The two arrivals, Joseph S. Dixon of the University of California, Berkeley and his assistant, George M. Wright, had come north to conduct a study of park wildlife. Recognizing the unique opportunity to study predator and prey relationships here, the National Park Service and the University of California, Berkeley, cooperatively funded Dixon’s expedition.
Dixon and Wright left Berkeley on May 3, and arrived at McKinley Station two weeks later. Using the unfinished road alignment for access, they worked their way west to Wonder Lake. From mid-May through July, Dixon and Wright covered 500 miles on foot, identifying 86 species of birds and 25 mammals. They collected 168 bird and 83 mammal specimens.
Dixon would return in 1932 to complete his work and publish Birds and Mammals of Mount McKinley National Park, the first comprehensive volume of its kind. Two years later, Wright was appointed chief of the Wildlife Division of the National Park Service, a branch he helped establish and fund.
Independently wealthy, Wright financed the first comprehensive wildlife survey of America’s national parks. His work would profoundly influence wildlife science, advocating science-based wildlife management as critical to the perpetuation of the nation’s wildlife.

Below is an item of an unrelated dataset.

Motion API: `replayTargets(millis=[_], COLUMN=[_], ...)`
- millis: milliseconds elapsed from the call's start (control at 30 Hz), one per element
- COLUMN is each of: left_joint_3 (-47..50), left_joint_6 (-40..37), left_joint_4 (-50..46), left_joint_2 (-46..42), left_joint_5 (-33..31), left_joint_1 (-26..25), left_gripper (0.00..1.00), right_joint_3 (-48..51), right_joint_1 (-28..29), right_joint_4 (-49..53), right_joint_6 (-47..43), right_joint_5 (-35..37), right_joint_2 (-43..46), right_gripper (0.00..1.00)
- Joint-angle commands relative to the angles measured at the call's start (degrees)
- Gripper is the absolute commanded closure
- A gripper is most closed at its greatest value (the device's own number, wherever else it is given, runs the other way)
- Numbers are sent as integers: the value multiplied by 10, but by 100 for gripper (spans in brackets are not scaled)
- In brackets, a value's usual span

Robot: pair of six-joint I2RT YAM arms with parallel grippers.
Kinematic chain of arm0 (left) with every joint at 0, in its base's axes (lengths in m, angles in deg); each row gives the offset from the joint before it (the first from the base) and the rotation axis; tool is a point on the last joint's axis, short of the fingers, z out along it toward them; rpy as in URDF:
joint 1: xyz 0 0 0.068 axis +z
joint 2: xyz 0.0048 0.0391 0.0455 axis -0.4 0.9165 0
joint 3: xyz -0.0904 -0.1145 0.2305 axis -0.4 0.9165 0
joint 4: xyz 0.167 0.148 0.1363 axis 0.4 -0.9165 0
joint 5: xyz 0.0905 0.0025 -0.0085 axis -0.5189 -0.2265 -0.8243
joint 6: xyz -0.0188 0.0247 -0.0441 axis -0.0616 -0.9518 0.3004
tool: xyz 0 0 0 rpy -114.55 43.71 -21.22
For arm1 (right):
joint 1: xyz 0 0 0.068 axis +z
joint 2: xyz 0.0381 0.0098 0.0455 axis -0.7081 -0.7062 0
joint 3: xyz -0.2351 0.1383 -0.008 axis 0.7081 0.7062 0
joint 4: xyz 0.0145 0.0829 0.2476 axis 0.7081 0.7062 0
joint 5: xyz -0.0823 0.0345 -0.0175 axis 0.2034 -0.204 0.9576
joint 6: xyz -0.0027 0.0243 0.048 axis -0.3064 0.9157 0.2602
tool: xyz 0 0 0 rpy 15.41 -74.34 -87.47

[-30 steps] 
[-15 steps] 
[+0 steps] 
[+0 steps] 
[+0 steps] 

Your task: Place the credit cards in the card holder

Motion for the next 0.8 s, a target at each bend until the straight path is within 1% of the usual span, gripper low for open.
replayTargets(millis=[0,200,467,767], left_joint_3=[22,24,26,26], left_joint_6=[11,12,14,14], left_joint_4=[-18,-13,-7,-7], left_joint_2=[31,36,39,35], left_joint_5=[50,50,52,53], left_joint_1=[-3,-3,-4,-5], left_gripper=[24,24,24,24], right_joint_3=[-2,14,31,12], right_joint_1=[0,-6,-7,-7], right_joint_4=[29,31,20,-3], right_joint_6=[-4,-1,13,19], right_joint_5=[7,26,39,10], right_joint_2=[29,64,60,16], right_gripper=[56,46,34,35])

During an epic, three-year tour of the national parks, he found that arbitrary park boundaries often excluded areas, especially winter ranges, critical to wildlife survival. He believed that park boundaries needed to conform to the needs of wildlife, rather than to neat lines drawn on maps.
Although these two men were among the first scientists to work in the park, they would not be the last. The shared traits of these pioneer conservationists. Perseverance, self-reliance, and a willingness to work hard, all coupled with superb outdoor skills, won the grudging admiration of some locals. Winning them to the side of conservation, and preservation of the park would remain a frustrating task.